ROMA – Il Consiglio dei ministri ha approvato il nuovo piano carceri, un intervento strutturale e normativo per fronteggiare l’emergenza cronica del sovraffollamento penitenziario. L’obiettivo dichiarato del governo è duplice: ampliare la capienza delle strutture detentive e prevedere forme di detenzione alternativa per alcune categorie di detenuti, in primis tossicodipendenti e alcoldipendenti.
Il piano, presentato dai ministri Carlo Nordio e Matteo Salvini, prevede un investimento complessivo di 758 milioni di euro, di cui 335 già stanziati dal Ministero delle Infrastrutture. Gli interventi consentiranno la realizzazione di 9.696 nuovi posti letto entro il 2027, distribuiti in tre fasi: 1.472 nel 2025, 5.914 nel 2026 e 2.310 nel 2027. A questi potranno aggiungersi ulteriori 5.000 posti nel quinquennio successivo, nel tentativo di colmare un deficit strutturale stimato in almeno 15.000 posti disponibili nei 207 istituti italiani.
Nordio: “No alla liberazione automatica. Ma la detenzione va resa umana”
«Non chiamatelo svuotacarceri», ha precisato il Guardasigilli Nordio in conferenza stampa, respingendo con forza ogni parallelismo con provvedimenti passati di amnistia mascherata. Eppure, il piano prevede comunque una possibile uscita anticipata per circa 10.000 detenuti: si tratta di soggetti prossimi alla fine pena, che abbiano già presentato richiesta di liberazione anticipata e che risultino in possesso dei requisiti previsti dalla legge. Tuttavia, lo stesso Nordio ha evidenziato le criticità degli uffici di sorveglianza, spesso sottodimensionati e non in grado di evadere tempestivamente le istanze.
Il ministro ha ribadito la centralità della funzione rieducativa della pena, ricordando che oltre il 30% dei detenuti è tossicodipendente. Per loro, il piano prevede la possibilità di scontare la pena in comunità terapeutiche, purché non si tratti di autori di reati gravi e solo una volta nell’arco della carriera detentiva. Al momento, le risorse a disposizione permetterebbero di coprire solo 1.000 ingressi in comunità, ma, ha osservato Nordio, “sarei felice di dover aumentare i fondi, vorrebbe dire che possiamo curare più persone”.
Per il ministro, si tratta di una questione morale e civile: “La nostra coscienza si ribella di fronte a condizioni detentive disumane. Non possiamo accettare che la pena equivalga al degrado”.
Nuove strutture, più personale e maggiori diritti
Accanto agli interventi infrastrutturali, il piano prevede anche un nuovo istituto penitenziario: sarà costruito a San Vito al Tagliamento, in provincia di Pordenone, a distanza di 14 anni dall’ultima inaugurazione carceraria. Sul fronte del personale, la premier Giorgia Meloni ha annunciato 1.000 nuove assunzioni nella polizia penitenziaria, ribadendo l’impegno del governo per una giustizia “più equa e credibile”.

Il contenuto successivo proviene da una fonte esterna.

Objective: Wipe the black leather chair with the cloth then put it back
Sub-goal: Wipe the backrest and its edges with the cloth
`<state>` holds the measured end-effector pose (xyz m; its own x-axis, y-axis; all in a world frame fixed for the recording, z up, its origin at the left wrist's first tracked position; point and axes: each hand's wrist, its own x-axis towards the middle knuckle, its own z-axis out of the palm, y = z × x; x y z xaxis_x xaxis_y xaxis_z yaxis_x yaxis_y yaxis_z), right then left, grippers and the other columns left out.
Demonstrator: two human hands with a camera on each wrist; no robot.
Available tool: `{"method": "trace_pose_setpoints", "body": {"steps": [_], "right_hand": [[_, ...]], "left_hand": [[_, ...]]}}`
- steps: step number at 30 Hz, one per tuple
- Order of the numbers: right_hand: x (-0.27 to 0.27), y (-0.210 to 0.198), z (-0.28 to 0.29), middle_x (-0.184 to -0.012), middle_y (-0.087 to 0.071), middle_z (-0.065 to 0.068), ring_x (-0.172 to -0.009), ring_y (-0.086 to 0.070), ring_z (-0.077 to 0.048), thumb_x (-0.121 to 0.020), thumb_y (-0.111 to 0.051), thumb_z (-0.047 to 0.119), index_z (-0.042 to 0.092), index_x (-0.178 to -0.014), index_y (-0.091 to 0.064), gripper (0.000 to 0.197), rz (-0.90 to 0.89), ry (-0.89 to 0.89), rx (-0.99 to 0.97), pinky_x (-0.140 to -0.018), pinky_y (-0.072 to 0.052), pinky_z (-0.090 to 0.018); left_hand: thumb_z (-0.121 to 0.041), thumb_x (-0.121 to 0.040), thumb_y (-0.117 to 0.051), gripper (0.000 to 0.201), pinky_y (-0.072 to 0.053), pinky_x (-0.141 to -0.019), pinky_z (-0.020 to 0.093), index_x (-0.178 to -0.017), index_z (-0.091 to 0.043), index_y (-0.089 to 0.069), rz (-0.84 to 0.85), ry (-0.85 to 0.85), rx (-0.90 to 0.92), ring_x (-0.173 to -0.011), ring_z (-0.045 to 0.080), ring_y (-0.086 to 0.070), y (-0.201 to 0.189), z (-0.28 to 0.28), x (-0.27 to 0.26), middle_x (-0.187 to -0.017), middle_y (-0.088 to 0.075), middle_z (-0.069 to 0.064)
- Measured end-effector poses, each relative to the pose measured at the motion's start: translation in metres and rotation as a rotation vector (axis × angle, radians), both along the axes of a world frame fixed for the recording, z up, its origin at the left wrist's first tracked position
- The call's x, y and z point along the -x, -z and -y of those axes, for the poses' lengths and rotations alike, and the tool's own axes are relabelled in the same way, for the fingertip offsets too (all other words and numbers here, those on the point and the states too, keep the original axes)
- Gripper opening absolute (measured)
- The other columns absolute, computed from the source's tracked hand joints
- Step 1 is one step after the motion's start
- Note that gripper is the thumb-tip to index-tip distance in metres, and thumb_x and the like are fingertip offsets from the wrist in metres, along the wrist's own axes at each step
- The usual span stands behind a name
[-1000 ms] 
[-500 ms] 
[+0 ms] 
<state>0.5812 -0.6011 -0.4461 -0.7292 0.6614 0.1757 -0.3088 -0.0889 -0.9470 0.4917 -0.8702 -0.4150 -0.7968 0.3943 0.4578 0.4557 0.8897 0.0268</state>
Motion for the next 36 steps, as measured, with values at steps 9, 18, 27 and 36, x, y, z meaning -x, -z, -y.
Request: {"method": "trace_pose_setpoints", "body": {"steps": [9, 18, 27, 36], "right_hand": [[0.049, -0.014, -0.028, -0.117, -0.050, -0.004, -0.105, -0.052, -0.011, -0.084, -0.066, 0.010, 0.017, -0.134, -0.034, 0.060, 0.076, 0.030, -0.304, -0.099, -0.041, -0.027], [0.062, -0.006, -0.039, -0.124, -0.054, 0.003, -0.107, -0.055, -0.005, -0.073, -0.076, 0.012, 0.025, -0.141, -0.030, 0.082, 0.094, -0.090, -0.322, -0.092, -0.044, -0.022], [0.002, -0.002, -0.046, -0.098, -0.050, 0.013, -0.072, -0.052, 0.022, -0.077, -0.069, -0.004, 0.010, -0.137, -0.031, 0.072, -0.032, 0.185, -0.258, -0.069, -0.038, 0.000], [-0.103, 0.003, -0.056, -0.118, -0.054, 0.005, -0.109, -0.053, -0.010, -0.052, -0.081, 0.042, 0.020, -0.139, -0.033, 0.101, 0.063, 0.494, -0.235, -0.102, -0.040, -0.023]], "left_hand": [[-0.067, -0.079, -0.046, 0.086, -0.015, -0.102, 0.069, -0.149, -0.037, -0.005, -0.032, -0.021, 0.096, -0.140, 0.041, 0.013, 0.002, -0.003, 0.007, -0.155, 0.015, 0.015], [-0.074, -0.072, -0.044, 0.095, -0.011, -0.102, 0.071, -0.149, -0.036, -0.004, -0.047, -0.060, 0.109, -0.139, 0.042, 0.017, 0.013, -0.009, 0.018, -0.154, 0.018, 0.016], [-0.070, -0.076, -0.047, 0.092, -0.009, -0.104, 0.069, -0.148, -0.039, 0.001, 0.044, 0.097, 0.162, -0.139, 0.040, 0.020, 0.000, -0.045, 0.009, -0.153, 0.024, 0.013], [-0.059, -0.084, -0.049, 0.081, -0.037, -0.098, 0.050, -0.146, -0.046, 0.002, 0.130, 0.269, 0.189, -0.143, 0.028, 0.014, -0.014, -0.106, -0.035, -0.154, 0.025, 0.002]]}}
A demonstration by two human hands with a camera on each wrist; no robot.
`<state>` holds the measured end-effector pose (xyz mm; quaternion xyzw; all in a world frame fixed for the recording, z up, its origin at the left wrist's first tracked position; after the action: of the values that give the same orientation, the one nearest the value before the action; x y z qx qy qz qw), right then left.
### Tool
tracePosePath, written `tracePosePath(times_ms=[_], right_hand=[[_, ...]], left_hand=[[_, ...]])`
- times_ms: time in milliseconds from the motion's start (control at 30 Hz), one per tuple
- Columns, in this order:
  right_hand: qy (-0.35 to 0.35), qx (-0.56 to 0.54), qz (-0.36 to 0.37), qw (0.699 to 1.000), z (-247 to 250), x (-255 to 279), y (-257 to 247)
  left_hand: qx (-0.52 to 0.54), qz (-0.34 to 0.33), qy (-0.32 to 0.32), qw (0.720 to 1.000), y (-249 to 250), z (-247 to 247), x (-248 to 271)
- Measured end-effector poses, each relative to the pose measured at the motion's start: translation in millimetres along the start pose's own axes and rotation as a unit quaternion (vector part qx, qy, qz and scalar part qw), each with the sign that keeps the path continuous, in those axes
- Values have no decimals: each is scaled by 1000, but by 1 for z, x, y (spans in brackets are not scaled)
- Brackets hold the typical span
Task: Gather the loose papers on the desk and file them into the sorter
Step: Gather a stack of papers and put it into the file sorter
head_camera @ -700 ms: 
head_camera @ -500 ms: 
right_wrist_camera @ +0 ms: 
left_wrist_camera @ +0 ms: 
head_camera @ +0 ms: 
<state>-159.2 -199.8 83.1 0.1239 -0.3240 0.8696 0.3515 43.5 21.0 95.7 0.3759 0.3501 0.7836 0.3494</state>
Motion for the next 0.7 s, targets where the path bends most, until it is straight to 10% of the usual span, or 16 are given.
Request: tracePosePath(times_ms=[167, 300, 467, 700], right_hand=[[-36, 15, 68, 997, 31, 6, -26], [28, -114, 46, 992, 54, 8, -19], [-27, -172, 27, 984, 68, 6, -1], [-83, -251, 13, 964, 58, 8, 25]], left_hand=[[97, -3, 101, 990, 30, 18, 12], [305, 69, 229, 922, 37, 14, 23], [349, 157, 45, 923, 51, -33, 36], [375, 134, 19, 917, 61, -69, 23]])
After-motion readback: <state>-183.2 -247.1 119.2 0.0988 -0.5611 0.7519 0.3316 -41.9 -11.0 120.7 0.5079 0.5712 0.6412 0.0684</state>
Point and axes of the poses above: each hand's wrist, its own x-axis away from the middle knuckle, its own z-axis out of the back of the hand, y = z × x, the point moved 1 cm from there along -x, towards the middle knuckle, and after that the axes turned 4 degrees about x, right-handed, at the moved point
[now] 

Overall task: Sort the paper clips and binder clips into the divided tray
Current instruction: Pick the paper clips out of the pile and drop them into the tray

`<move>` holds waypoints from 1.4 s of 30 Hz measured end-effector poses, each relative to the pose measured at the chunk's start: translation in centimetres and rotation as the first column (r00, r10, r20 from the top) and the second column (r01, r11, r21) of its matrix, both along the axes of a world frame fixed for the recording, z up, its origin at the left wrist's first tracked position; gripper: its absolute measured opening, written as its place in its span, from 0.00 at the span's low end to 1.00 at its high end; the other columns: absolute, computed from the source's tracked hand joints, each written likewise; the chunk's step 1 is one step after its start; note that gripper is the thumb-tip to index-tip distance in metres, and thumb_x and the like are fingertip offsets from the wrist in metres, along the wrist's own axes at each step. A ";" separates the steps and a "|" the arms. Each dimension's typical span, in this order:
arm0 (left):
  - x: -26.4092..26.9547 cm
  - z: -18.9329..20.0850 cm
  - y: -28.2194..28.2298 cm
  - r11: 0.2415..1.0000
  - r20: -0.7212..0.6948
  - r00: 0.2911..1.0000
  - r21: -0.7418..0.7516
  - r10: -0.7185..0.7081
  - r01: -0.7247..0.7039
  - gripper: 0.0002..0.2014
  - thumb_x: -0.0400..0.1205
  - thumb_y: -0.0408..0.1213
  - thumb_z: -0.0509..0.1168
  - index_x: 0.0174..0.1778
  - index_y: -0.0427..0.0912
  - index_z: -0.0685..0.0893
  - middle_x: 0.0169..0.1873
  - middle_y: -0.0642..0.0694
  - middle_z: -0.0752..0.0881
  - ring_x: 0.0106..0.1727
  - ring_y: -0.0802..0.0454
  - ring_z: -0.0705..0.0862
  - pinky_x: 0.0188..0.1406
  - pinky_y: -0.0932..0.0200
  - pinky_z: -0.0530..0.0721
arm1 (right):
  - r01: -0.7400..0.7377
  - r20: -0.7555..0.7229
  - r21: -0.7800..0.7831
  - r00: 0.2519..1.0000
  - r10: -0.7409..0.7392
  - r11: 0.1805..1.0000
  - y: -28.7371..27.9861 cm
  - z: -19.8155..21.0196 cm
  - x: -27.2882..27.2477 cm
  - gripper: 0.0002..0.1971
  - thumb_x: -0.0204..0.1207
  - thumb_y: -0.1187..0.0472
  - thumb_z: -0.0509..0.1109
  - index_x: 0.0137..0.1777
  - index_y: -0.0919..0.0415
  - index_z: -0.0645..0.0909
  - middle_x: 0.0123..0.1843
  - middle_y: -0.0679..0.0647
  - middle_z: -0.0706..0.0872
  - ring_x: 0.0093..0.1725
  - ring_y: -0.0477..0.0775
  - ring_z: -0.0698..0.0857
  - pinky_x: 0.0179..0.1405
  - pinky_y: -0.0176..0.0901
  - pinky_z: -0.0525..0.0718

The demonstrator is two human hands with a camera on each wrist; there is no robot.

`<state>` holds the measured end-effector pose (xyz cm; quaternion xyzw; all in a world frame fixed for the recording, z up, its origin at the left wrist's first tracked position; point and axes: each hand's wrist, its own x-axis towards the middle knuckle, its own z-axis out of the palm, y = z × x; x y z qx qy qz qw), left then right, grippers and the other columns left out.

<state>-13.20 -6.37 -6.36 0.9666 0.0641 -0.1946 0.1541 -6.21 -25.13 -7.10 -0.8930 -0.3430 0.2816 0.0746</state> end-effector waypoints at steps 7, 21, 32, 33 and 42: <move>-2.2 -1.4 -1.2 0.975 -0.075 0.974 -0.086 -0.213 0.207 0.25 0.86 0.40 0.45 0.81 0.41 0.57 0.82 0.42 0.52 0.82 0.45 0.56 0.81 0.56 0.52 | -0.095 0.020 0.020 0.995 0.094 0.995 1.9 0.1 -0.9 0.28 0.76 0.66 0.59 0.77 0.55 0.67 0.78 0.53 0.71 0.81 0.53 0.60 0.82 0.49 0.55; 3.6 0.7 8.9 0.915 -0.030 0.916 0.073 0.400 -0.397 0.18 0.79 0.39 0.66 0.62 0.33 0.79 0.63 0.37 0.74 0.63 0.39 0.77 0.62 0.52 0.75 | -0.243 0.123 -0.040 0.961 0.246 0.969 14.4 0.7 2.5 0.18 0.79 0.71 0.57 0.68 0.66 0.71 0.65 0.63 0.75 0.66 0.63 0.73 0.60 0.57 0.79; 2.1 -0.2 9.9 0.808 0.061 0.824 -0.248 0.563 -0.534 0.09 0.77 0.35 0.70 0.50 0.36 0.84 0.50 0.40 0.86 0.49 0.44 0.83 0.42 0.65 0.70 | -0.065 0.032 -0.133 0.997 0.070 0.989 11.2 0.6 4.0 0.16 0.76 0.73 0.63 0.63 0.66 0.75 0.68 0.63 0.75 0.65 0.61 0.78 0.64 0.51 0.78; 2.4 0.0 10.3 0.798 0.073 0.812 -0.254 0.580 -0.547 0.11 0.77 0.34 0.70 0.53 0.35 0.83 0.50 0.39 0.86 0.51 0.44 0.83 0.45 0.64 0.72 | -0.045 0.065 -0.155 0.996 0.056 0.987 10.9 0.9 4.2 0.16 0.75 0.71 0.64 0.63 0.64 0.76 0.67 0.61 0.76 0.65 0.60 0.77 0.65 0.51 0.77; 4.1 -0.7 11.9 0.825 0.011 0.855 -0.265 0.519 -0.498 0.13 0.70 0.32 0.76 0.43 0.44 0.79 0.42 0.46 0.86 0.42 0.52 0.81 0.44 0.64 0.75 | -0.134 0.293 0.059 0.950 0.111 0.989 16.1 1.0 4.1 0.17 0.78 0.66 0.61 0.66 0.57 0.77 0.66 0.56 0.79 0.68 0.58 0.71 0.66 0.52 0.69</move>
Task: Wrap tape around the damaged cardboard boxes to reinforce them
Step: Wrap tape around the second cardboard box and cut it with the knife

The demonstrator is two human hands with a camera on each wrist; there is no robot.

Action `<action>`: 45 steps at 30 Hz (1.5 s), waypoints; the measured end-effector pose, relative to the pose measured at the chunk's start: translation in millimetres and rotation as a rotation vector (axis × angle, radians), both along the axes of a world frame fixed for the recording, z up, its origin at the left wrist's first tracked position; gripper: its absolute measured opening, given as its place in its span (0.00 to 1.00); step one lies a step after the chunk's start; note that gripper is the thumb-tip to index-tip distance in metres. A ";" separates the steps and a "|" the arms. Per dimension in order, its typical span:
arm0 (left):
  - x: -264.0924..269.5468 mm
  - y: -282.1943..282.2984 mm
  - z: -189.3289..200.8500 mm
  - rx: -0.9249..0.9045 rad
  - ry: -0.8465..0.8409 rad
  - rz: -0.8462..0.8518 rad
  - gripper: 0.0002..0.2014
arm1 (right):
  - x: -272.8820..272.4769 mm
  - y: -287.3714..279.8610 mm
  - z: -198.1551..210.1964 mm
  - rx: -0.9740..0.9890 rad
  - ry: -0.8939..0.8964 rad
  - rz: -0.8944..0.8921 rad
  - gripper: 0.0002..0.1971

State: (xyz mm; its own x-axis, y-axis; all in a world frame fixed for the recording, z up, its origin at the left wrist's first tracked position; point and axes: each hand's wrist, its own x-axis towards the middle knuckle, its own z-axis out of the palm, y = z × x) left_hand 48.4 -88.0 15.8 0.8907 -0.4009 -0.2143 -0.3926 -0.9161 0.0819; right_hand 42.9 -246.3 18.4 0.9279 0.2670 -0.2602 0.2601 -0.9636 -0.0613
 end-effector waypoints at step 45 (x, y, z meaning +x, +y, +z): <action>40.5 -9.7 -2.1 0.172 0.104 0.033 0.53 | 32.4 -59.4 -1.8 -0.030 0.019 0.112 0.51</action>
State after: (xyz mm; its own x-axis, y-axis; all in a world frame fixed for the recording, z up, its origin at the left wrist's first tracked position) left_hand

Verranno inoltre aumentati i colloqui per i detenuti, che passeranno da uno a sei al mese, e raddoppiate le telefonate mensili per chi sconta pene per reati gravi, da due a quattro. Un segnale, secondo Nordio, della volontà di umanizzare la detenzione senza indebolire la sicurezza.
Meloni: “Adeguiamo le carceri, non i reati”
In serata, la presidente del Consiglio ha rilanciato il messaggio politico del piano: “In passato si è adeguato il numero dei reati alla capienza delle carceri. Noi invece crediamo che uno Stato giusto debba fare il contrario: adeguare le strutture alle esigenze della giustizia. È questo – ha concluso – che garantisce la certezza della pena”.
Le sfide che restano
Nonostante l’entità degli interventi annunciati, molti osservatori sottolineano che il piano non risolverà nel breve termine il problema del sovraffollamento, definito “insostenibile” dallo stesso presidente della Repubblica Sergio Mattarella. La realizzazione dei posti letto richiederà anni e l’effettiva implementazione delle misure alternative dipenderà anche dalla disponibilità delle strutture territoriali.